My personal favorite loud-party-busting cop was George Callihan. Cal would rap on the front door with his nightstick (in those days a baton was something you waved vigorously when leading a philharmonic orchestra) and yell, “Police!”

Then he’d run around to the back door, and as we loud partyers streamed out, he would whack us on our rumps as we passed. This was a reminder not to do it again. Of course, if he did it today, the city would face millions of dollars in lawsuits, but in those days, instead of looking in the Yellow Pages for your favorite advertising lawyer, you went home, undressed in front of a mirror, gazed proudly at the welt on your fanny, and thought, “Some party!” If you didn’t accumulate at least a few of those welts every summer, you were a social failure.

The party tradition carried over after the war to Bal Week. It seemed like every student in Southern California came down here over spring break.
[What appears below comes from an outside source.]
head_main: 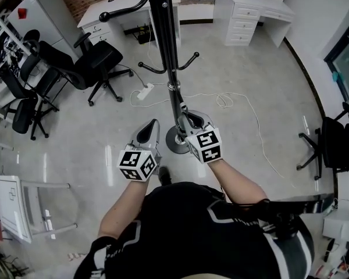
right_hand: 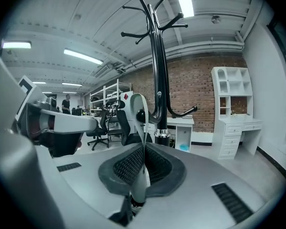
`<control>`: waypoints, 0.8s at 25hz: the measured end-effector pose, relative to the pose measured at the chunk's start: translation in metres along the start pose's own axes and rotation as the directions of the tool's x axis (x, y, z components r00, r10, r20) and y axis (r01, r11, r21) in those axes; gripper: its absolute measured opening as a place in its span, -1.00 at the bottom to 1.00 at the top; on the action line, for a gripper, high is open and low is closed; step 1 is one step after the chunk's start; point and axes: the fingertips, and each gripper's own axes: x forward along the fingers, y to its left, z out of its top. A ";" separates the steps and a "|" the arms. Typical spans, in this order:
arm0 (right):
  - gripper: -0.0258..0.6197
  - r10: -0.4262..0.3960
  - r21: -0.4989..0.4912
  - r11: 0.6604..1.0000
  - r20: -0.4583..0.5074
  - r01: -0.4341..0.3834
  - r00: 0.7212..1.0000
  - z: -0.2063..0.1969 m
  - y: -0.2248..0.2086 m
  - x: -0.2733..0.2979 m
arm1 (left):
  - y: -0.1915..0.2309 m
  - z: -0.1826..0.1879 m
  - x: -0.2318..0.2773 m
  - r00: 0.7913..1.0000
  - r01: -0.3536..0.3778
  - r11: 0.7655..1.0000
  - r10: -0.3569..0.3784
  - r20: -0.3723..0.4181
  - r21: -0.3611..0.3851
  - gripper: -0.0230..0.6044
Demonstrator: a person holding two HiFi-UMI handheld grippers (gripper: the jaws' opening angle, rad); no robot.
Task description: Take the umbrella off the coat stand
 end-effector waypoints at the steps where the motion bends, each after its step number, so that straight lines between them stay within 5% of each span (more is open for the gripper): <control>1: -0.89 0.004 0.000 1.000 0.001 -0.004 1.000 0.000 0.001 -0.003 | -0.002 0.000 -0.003 1.000 -0.004 1.000 0.004 0.003 0.004 -0.89; 20: -0.89 0.135 -0.028 0.991 0.058 -0.133 0.989 0.035 0.022 -0.092 | -0.069 0.040 -0.061 0.998 -0.032 0.988 0.022 0.066 0.151 -0.90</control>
I don’t know if it ever got to be as out-of-control as in Florida, but I do know there were complaints. The police began to crack down on even the most minor misdemeanor, and finally the discouraged students took themselves off to Palm Springs and the Colorado River.

And then, just as everyone was thinking, “Peace at last,” Newport became a magnet for a multitude of young patriots wanting to celebrate the Fourth of July. We don’t see much action in Corona del Mar, so it’s a little hard for us to understand what all the fuss is about, but I guess if you live in West Newport it’s 24 hours of chaos.

As residents gear up for the invasion, it’s probably hard for them to think of this as an extension, albeit an unwelcome one, of our city’s history, so I would advise them to get out the ear plugs, put the Police Department number on speed dial, and give thanks for police radios.